What you are asked to do: All lines in the material below that hold "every" should be found and copied.

═══ Data provided ═══

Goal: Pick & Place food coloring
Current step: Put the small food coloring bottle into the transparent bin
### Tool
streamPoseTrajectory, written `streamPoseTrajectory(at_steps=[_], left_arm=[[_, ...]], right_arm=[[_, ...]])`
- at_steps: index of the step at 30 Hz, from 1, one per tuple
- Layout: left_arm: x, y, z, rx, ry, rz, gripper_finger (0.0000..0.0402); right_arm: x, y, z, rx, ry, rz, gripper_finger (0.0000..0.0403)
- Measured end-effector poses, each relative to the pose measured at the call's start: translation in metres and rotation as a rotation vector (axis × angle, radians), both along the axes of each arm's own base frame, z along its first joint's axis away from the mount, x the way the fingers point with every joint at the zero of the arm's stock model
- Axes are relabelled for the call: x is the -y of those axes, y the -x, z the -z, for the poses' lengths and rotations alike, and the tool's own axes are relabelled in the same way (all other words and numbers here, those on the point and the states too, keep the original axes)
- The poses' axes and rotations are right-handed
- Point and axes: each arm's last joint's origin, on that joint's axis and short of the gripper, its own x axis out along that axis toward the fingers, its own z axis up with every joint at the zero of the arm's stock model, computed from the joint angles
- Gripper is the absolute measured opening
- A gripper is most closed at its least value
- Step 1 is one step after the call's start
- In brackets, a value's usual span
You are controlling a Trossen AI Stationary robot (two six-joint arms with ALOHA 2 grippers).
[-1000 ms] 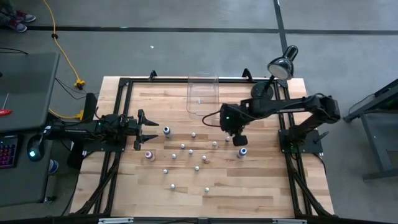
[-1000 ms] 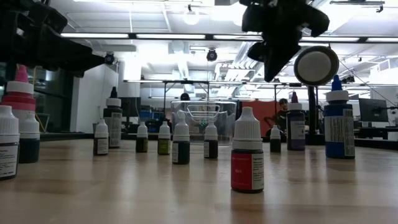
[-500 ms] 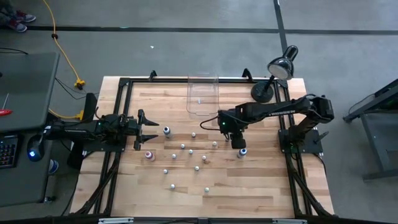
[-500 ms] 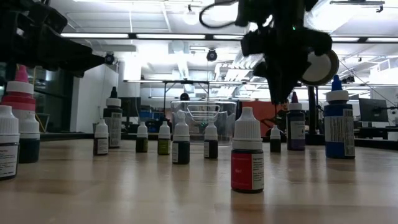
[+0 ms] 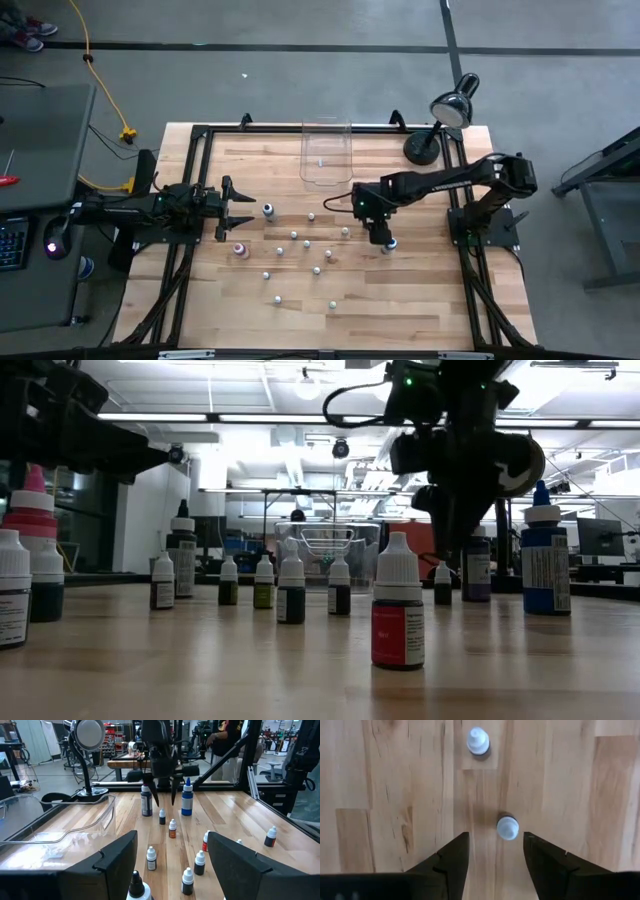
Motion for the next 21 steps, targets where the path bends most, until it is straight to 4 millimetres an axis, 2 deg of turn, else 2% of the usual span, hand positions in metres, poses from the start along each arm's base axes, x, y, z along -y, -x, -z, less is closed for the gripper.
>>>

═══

Task result:
- Measured end-effector poses, each relative to the pose measured at the call's start: translation in metres and rotation as a rotation vector (axis × angle, radians), both along the axes of each arm's own base frame, z along its first joint's axis away from the mount, x the way the fingers point with every joint at the zero of the arm's stock model
- Point and axes: each arm's last joint's origin, on that joint's axis and short of the gripper, its own x axis out along that axis toward the fingers, its own z axis up with every joint at the zero of the arm's stock model, computed from the joint angles

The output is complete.